El camino a través de la niebla se le hizo más largo de lo que imaginaba. Desde la ventana de su habitación, el recinto de piedra parecía encontrarse a unos cien metros de la casa. Sin embargo, mientras caminaba entre las hierbas salvajes, Max creía haber recorrido más de trescientos metros cuando, de entre la bruma, emergió el portal de lanzas del jardín de estatuas.
Una cadena oxidada rodeaba los barrotes de metal ennegrecido, sellada con un viejo candado al que el tiempo había teñido de un color mortecino. Max apoyó el rostro entre las lanzas de la puerta y examinó el interior. La maleza había ido ganando terreno durante los años y confería al lugar el aspecto de un invernadero abandonado. Max pensó que probablemente nadie había puesto los pies en aquel lugar en mucho tiempo y que quien fuera el guardián de aquel jardín de estatuas hacia ya muchos años que había desaparecido.
Max miró alrededor y encontró una piedra del tamaño de su mano junto al muro del jardín.
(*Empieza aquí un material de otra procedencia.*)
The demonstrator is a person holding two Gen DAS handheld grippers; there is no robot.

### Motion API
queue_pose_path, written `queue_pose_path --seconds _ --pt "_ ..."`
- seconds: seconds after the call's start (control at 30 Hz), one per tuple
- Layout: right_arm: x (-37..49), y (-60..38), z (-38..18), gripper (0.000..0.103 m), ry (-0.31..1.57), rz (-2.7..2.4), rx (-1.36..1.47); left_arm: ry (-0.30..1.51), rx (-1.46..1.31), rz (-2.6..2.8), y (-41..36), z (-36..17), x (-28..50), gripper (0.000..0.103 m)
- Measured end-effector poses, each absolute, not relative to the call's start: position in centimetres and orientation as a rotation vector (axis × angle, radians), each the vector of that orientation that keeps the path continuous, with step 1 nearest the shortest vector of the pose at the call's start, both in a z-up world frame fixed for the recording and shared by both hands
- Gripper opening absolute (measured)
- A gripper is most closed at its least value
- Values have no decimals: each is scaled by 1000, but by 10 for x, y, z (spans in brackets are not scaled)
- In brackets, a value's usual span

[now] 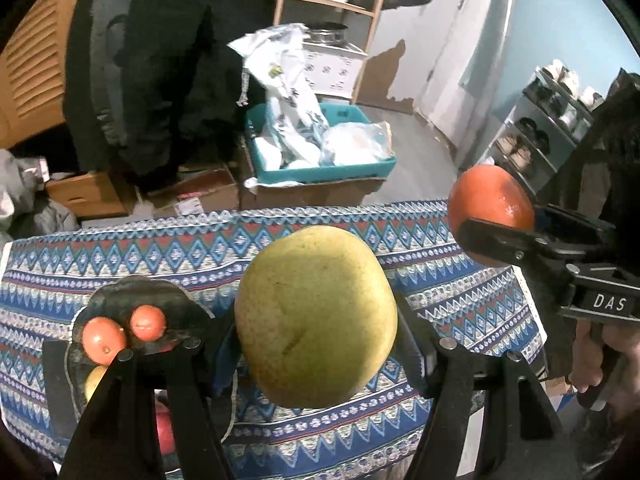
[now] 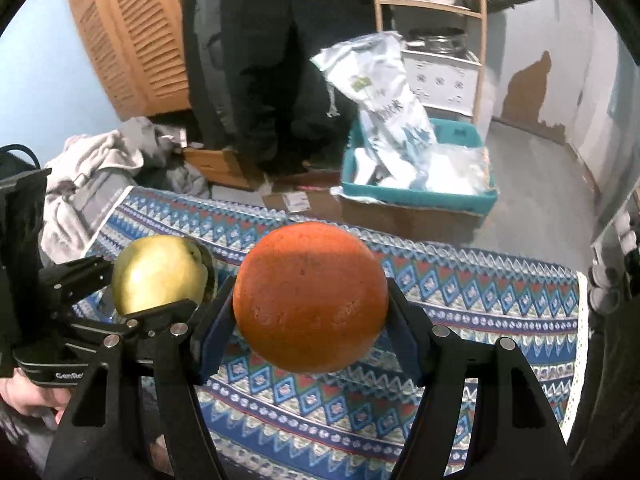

La asió y golpeó con fuerza el candado que unía los extremos de la cadena una y otra vez, hasta que el aro envejecido cedió a los envites de la piedra. La cadena quedó libre, balanceándose sobre los barrotes como trenzas de una cabellera metálica. Max empujó con fuerza los barrotes y sintió cómo cedían perezosamente hacia el interior. Cuando la abertura entre las dos hojas de la puerta fue lo suficientemente amplia como para permitirle pasar, Max descansó un segundo y entró en el recinto.